PROBLEM STATEMENT »
Repeat, please, only the lines from the top of the data down to the line with "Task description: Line"; include both of those lines.

SUPPLIED DATA »
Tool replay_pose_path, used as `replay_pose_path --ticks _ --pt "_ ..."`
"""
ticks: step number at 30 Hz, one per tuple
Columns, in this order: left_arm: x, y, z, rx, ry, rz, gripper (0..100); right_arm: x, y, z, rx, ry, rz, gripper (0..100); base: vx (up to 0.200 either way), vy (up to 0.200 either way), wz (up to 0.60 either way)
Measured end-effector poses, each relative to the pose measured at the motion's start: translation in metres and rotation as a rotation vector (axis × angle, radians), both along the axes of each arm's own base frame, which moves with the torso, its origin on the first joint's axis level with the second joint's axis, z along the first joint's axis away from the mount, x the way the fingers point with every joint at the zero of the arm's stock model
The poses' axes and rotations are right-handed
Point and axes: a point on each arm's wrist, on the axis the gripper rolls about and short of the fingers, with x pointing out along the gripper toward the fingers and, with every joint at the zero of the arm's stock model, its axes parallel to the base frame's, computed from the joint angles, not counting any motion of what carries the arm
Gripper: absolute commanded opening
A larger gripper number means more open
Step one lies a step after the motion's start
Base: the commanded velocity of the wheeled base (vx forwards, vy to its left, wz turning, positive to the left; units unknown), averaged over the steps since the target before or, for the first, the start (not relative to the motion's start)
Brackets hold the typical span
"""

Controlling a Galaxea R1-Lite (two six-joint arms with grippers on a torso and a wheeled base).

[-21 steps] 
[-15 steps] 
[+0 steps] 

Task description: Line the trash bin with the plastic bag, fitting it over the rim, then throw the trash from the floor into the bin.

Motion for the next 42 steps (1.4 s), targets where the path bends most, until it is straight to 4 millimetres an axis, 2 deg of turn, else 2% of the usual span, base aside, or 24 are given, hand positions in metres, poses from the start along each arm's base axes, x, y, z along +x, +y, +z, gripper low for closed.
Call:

SOLUTION TO THE EXERCISE »
Tool replay_pose_path, used as `replay_pose_path --ticks _ --pt "_ ..."`
"""
ticks: step number at 30 Hz, one per tuple
Columns, in this order: left_arm: x, y, z, rx, ry, rz, gripper (0..100); right_arm: x, y, z, rx, ry, rz, gripper (0..100); base: vx (up to 0.200 either way), vy (up to 0.200 either way), wz (up to 0.60 either way)
Measured end-effector poses, each relative to the pose measured at the motion's start: translation in metres and rotation as a rotation vector (axis × angle, radians), both along the axes of each arm's own base frame, which moves with the torso, its origin on the first joint's axis level with the second joint's axis, z along the first joint's axis away from the mount, x the way the fingers point with every joint at the zero of the arm's stock model
The poses' axes and rotations are right-handed
Point and axes: a point on each arm's wrist, on the axis the gripper rolls about and short of the fingers, with x pointing out along the gripper toward the fingers and, with every joint at the zero of the arm's stock model, its axes parallel to the base frame's, computed from the joint angles, not counting any motion of what carries the arm
Gripper: absolute commanded opening
A larger gripper number means more open
Step one lies a step after the motion's start
Base: the commanded velocity of the wheeled base (vx forwards, vy to its left, wz turning, positive to the left; units unknown), averaged over the steps since the target before or, for the first, the start (not relative to the motion's start)
Brackets hold the typical span
"""

Controlling a Galaxea R1-Lite (two six-joint arms with grippers on a torso and a wheeled base).

[-21 steps] 
[-15 steps] 
[+0 steps] 

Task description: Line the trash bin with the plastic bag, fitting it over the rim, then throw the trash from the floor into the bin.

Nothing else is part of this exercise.